#### [Work instructions]
Please retype the listing below exactly as it stands, skipping any pictures.
[Data below — start]
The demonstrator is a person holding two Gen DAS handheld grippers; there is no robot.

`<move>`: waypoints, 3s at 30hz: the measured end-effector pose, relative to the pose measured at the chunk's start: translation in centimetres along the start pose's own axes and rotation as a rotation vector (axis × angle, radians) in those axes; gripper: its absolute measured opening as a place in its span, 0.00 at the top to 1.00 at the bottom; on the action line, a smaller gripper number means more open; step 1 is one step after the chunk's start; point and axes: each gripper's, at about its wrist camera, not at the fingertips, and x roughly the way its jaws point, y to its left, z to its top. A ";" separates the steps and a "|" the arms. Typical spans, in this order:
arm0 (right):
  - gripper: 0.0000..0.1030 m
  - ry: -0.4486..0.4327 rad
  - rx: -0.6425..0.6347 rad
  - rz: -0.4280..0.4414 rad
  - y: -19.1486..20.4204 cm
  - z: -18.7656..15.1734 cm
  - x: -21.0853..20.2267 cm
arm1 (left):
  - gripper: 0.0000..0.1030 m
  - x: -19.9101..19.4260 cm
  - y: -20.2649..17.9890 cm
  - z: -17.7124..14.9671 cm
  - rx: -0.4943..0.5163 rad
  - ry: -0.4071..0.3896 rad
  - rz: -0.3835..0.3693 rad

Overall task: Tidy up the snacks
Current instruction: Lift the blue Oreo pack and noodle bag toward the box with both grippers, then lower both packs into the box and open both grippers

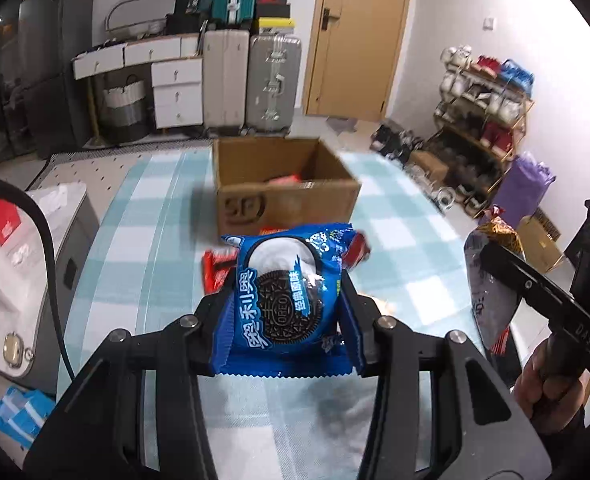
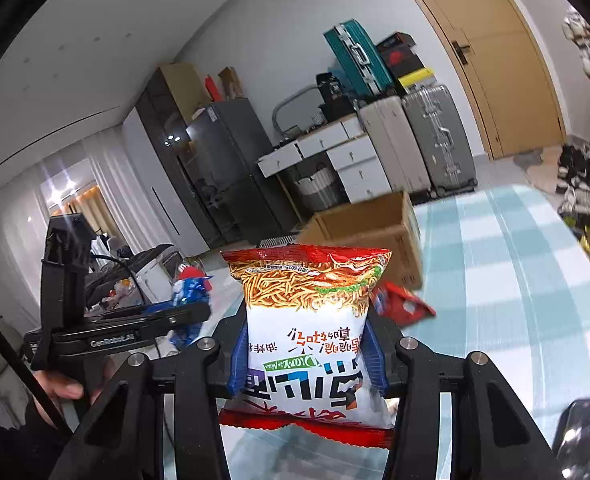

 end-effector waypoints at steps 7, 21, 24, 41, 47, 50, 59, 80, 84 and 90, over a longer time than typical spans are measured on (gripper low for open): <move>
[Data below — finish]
#### [Task answer]
The demonstrator is a person holding two Gen DAS handheld grippers; there is no robot.

`<move>`: waypoints, 3s at 30hz: the measured end-effector pose, relative to the pose measured at the chunk's start: translation in centimetres along the start pose's own axes and rotation as a rotation vector (axis × angle, radians) in those axes; gripper: its absolute measured opening as a place in its span, 0.00 at the top to 1.00 at the bottom; on the action line, a smaller gripper number means more open; step 1 is one step after the chunk's start; point and axes: each gripper's, at about its wrist camera, not at the fingertips, and x roughly the way its jaws point, y to its left, z to its top. A ";" separates the steps and a "|" the arms. Typical spans, in this order:
arm0 (right):
  - gripper: 0.0000..0.1030 m
  - ry: -0.4486..0.4327 rad
  - rx: -0.6425..0.6347 rad
  - rz: -0.4280..0.4414 rad
  - y: -19.1486..20.4204 cm
  - z: -18.7656..15.1734 cm
  - x: -21.0853..20.2267 cm
arm1 (left):
  - gripper: 0.0000..0.1030 m
  - x: -19.9101..19.4260 cm
  - y: -20.2649..17.9890 cm
  - z: -17.7124..14.9671 cm
  - rx: -0.4943..0.5163 rad
  - ry: -0.4071..0.3896 rad
  - rz: -0.3835..0.3693 rad

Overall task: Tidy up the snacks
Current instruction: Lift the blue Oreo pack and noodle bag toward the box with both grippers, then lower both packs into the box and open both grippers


 end-effector waypoints at steps 7, 21, 24, 41, 47, 50, 59, 80, 84 and 90, over a longer time than typical spans are measured on (gripper low for open): <move>

This exercise has nothing further to it.